TASK DIRECTIONS:
Every line of the data must be copied exactly.

PROVIDED DATA:
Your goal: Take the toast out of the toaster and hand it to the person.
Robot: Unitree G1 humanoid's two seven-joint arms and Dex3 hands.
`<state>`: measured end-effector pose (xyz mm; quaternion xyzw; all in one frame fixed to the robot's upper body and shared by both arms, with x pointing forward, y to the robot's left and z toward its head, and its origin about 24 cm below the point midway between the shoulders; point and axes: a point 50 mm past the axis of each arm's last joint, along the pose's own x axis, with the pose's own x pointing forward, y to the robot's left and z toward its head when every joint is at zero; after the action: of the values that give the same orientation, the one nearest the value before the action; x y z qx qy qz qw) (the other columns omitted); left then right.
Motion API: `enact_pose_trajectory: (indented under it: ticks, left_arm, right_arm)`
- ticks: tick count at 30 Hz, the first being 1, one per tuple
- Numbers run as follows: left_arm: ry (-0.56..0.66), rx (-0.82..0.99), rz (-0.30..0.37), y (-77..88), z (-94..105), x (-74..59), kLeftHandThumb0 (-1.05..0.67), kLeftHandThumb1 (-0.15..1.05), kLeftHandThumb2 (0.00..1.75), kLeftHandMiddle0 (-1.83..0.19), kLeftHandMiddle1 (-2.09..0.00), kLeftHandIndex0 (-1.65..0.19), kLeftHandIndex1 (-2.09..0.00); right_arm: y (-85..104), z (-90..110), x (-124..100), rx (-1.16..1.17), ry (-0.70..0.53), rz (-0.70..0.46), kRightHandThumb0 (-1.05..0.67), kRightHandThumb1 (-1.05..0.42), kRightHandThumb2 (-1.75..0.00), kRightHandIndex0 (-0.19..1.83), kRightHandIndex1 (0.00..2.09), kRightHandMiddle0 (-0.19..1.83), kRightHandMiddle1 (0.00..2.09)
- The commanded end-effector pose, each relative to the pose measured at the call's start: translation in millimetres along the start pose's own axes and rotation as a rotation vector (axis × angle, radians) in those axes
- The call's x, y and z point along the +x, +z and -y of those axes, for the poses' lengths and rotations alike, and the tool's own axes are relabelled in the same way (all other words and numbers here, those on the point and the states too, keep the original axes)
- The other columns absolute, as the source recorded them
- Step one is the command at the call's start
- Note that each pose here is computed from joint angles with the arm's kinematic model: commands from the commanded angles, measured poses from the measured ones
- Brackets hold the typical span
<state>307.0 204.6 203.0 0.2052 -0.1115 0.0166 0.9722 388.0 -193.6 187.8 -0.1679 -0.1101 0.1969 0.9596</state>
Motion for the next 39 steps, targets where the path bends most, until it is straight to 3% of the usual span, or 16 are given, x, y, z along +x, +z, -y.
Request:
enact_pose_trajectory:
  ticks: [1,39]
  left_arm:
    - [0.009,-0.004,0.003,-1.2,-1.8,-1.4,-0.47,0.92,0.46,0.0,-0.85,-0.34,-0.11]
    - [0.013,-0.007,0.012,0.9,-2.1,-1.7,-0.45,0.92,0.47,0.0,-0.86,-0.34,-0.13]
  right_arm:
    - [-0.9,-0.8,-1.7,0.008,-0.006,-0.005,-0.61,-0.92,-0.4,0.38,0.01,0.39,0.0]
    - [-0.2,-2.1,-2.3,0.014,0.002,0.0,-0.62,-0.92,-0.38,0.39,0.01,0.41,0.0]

SOLUTION TO THIS EXERCISE:
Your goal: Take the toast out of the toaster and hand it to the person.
Robot: Unitree G1 humanoid's two seven-joint arms and Dex3 hands.
`<state>`: measured end-effector pose (xyz mm; quaternion xyzw; all in one frame fixed to the robot's upper body and shared by both arms, with x pointing forward, y to the robot's left and z toward its head, and its origin about 24 cm below the point midway between the shoulders; point and axes: a point 50 mm past the axis of each arm's last joint, along the pose's own x axis, with the pose's own x pointing forward, y to the robot's left and z toward its head when every joint is at zero; after the action: of the values that give the same orientation, the one nearest the value before the action; x y z qx qy qz qw) (the other columns omitted); left then right.
Motion API: `enact_pose_trajectory: (indented under it: ticks, left_arm, right_arm)`
- ticks: tick count at 30 Hz, the first being 1, one per tuple
- Numbers run as follows: left_arm: ry (-0.56..0.66), rx (-0.82..0.99), rz (-0.30..0.37), y (-77..88), z (-94..105), x (-74..59), kLeftHandThumb0 (-1.05..0.67), kLeftHandThumb1 (-0.15..1.05), kLeftHandThumb2 (0.00..1.75), kLeftHandMiddle0 (-1.83..0.19), kLeftHandMiddle1 (-2.09..0.00), kLeftHandIndex0 (-1.65..0.19), kLeftHandIndex1 (-2.09..0.00); right_arm: y (-85..104), z (-90..110), x (-124..100), rx (-1.16..1.17), ry (-0.70..0.53), rz (-0.70..0.46), kRightHandThumb0 (-1.05..0.67), kRightHandThumb1 (-1.05..0.42), kRightHandThumb2 (-1.75..0.00), kRightHandIndex0 (-0.19..1.83), kRightHandIndex1 (0.00..2.09), kRightHandMiddle0 (-0.19..1.83), kRightHandMiddle1 (0.00..2.09)
- The commanded end-effector pose, each relative to the pose measured at the call's start: translation in millimetres along the start pose's own axes and rotation as a rotation vector (axis × angle, radians) in those axes
- The call's x, y and z point along the +x, +z and -y of those axes, for the poses' lengths and rotations alike, and the tool's own axes are relabelled in the same way (all other words and numbers here, those on the point and the states too, keep the original axes)
- The other columns absolute, as the source recorded them
- Step one is the command at the call's start
- Note that each pose here is computed from joint angles with the arm's kinematic model: commands from the commanded angles, measured poses from the measured ones
- Brackets hold the typical span
<state>307.0 204.6 203.0 0.2052 -0.1115 0.0166 0.9722 388.0 -193.6 187.8 -0.1679 -0.1101 0.1969 0.9596</state>
Motion for the next 39 steps, targets where the path bends most, until it is straight to 3% of the usual span, or 16 are given, x, y, z along +x, +z, -y.
Request:
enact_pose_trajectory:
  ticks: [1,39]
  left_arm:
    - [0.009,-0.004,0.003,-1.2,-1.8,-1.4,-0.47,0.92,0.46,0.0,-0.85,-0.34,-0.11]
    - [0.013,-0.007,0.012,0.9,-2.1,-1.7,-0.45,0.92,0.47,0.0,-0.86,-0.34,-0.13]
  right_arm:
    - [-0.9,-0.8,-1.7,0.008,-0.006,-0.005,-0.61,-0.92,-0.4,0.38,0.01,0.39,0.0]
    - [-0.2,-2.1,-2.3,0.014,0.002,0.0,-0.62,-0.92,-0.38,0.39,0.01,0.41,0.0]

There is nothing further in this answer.